Embed onboarding

The embedded onboarding component opens the frameOS KYC and compliance flow as an inline modal — your users never leave your page. Before the browser can open the modal, your backend needs to create the account, provision capabilities, and mint a session.

All three steps use your secret key and must run server-side. Your secret key never touches the browser.
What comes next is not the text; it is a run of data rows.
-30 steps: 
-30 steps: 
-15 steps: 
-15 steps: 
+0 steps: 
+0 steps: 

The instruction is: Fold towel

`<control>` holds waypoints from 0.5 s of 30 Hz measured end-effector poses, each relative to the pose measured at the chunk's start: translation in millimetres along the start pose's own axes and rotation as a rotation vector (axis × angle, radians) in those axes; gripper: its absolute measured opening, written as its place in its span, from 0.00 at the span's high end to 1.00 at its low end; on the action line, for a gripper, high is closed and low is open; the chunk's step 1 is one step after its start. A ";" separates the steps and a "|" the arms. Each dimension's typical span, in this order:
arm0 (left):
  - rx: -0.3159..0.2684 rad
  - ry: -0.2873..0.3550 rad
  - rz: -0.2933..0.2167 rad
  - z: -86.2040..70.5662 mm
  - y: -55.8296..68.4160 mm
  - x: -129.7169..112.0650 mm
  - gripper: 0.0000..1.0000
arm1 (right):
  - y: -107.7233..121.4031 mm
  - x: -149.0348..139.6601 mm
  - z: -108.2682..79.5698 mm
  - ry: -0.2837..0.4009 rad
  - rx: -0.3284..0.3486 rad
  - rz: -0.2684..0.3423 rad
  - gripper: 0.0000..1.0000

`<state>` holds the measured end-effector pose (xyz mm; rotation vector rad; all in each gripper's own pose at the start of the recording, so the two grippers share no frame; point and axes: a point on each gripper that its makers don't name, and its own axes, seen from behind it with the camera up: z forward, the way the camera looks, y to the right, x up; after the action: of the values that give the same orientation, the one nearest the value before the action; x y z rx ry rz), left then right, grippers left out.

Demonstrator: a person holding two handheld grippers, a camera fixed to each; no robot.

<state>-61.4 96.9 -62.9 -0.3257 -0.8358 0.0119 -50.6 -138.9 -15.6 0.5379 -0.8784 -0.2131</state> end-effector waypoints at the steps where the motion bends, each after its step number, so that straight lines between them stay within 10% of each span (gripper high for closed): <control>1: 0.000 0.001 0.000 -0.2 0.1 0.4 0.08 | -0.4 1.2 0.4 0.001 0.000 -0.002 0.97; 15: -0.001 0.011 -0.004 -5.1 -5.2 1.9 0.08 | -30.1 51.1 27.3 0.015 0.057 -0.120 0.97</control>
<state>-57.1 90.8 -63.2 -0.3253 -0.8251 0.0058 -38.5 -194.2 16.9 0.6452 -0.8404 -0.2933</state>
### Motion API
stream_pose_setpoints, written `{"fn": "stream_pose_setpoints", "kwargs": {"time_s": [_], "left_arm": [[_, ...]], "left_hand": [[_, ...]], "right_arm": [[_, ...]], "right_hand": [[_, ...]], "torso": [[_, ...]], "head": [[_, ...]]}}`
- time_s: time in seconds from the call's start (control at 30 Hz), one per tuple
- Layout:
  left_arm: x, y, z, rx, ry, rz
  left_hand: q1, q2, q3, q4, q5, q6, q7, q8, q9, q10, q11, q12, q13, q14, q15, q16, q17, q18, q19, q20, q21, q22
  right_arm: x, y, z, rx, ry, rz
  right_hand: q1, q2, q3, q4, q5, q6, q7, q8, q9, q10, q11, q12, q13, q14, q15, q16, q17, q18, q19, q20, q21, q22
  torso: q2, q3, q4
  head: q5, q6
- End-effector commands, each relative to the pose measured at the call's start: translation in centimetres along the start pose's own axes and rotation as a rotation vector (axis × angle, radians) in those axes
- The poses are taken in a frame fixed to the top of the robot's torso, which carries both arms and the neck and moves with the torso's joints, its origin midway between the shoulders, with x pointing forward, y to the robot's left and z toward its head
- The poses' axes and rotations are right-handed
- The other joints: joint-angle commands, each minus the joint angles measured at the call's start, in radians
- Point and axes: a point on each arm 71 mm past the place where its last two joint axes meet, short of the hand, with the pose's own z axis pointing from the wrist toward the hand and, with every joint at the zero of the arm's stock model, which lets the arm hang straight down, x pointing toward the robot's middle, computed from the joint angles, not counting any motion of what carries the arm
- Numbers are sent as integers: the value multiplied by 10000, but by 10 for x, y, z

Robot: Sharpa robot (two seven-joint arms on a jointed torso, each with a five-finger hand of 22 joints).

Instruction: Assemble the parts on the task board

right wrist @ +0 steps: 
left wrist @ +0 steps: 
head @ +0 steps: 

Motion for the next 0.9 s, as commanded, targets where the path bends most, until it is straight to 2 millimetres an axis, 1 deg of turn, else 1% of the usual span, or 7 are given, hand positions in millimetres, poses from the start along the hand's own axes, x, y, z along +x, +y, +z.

1. Create an account with capabilities

Capabilities determine which steps appear in the onboarding flow. Provision only what your integration needs — adding capabilities later is fine, but every capability adds steps to the flow.

REQUEST

curl --request POST \
  --url https://api.framepayments.com/v1/accounts \
  --header 'Authorization: Bearer YOUR_SECRET_KEY' \
  --header 'Content-Type: application/json' \
  --data '{
  "type": "individual",
  "profile": {
    "individual": {
      "email": "user@example.com"
    }
  },
  "capabilities": ["kyc", "phone_verification", "card_receive"]
}'

See the Capabilities concept for the full list of available capabilities.

Prefill as much profile information as you know when creating the account. The onboarding flow renders an empty field for everything that isn't prefilled — even known values like email — so prefilling reduces the field count the user sees and lifts completion rates.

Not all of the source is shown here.